Deliberately out of scope for this phase

  • Groups / teams (would need a third table and dedicated UI; revisit on real demand)
  • Per-channel or per-tag ACLs (channels and tags stay admin-managed)
  • OIDC / SAML SSO
  • Self-service signup or email invitations (admin creates users only)
  • User-driven forgot-password flow (admins reset passwords from /settings/users)
  • Separate API token "viewer" scope (existing read / write + ACL is sufficient)

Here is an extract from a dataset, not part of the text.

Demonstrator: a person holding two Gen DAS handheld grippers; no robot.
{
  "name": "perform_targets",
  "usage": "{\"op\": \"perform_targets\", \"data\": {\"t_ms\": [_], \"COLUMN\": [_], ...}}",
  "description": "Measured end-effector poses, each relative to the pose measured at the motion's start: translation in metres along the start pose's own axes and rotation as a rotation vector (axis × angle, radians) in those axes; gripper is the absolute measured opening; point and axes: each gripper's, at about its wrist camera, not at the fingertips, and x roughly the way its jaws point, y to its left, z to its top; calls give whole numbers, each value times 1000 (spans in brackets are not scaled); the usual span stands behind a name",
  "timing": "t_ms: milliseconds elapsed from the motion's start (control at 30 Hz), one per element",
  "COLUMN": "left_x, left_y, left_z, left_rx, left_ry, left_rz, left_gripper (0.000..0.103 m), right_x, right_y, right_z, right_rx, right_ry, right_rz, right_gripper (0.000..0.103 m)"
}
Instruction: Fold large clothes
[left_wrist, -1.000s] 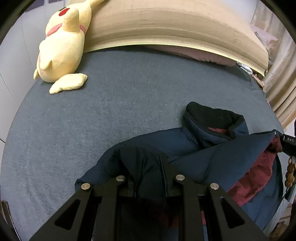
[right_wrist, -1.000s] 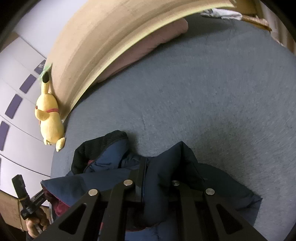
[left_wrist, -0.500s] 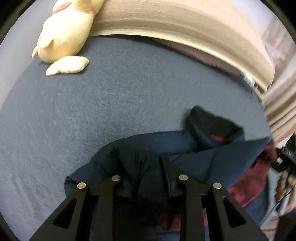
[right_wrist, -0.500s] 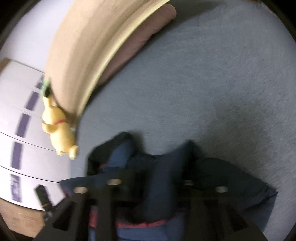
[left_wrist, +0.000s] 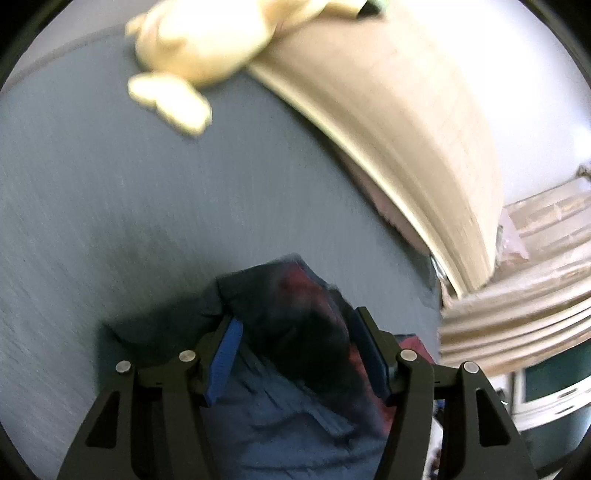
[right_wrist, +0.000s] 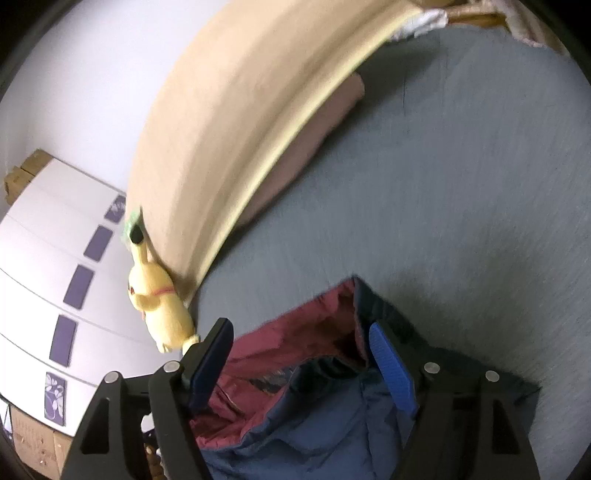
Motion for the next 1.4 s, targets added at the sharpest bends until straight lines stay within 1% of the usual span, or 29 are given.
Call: {"op": "perform_targets", "data": {"t_ms": [33,100,133,167,233,267,300,367,433,533,567,600,667,700,767,800,867,967,1000,1100,1200,1300,1400], "left_x": [-10,-33,-39,-43,-41,-35,-24,-1,22,51,64,74,90,99,110,114,118,124,124,128,127,115,94], "left_y": [-7,-27,-36,-49,-70,-79,-87,-99,-109,-118,-118,-115,-110,-107,-101,-100,-98,-92,-91,-93,-94,-98,-99], "left_z": [-1,-8,-14,-23,-45,-58,-70,-87,-97,-99,-96,-91,-87,-82,-73,-71,-65,-59,-58,-59,-57,-60,-58], "left_rx": [51,200,259,355,512,587,649,734,786,805,803,796,776,754,720,714,704,679,680,687,676,681,689], "left_ry": [-71,-239,-281,-314,-328,-316,-287,-213,-168,-130,-88,-66,-42,-12,13,14,-1,2,-1,-6,-4,-16,-72], "left_rz": [46,157,183,201,211,212,219,240,282,341,364,385,444,455,467,470,480,483,485,498,496,473,461], "left_gripper": [63,64,65,67,68,69,69,69,69,69,69,69,69,72,72,72,73,74,74,75,77,76,76], "right_x": [-7,-19,-24,-25,-18,-11,1,26,46,71,82,91,104,113,127,133,146,155,156,158,158,144,112], "right_y": [6,21,32,40,60,64,71,81,84,88,89,88,85,82,76,74,71,64,62,59,57,62,67], "right_z": [0,-4,-10,-16,-37,-45,-56,-74,-82,-84,-83,-82,-78,-74,-69,-67,-63,-62,-62,-62,-59,-56,-51], "right_rx": [-35,-131,-201,-251,-383,-426,-486,-583,-616,-655,-663,-667,-673,-661,-638,-634,-620,-582,-575,-550,-529,-513,-506], "right_ry": [-30,-81,-102,-103,-70,-46,3,56,88,111,135,143,139,151,167,168,185,187,187,190,197,169,101], "right_rz": [-16,-54,-69,-75,-107,-123,-154,-216,-277,-325,-346,-360,-409,-422,-438,-448,-460,-445,-452,-448,-449,-428,-397], "right_gripper": [79,79,80,80,80,80,80,80,80,80,80,80,80,80,81,84,87,90,94,98,100,100,100]}}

Out of scope (deliberately)

Adding any of these would change what this project is. Compete on simplicity, not feature breadth.

  • Multi-region probe fleet
  • On-call schedules, phone-call escalation
  • Synthetic browser monitoring (Playwright, headless Chromium per probe)
  • AI postmortems / agentic root-cause analysis
  • APM, log management, error tracking (OneUptime's "everything in one box")
  • SAML / OIDC SSO (only matters for enterprise self-hosters)

Done = what?

A phase is considered done when all of the following are true:

  1. The DB schema (sqlite + mysql) was extended without breaking existing rows.
  2. New routes work end-to-end via curl against the local app on port 3001.
  3. The dashboard renders without errors and existing monitors keep ticking.
  4. No new linter errors were introduced.
  5. The phase's user-visible features are documented in the README.

The session ends with a final summary of: shipped phases, deferred phases (with reason), and any follow-up tasks for the next session.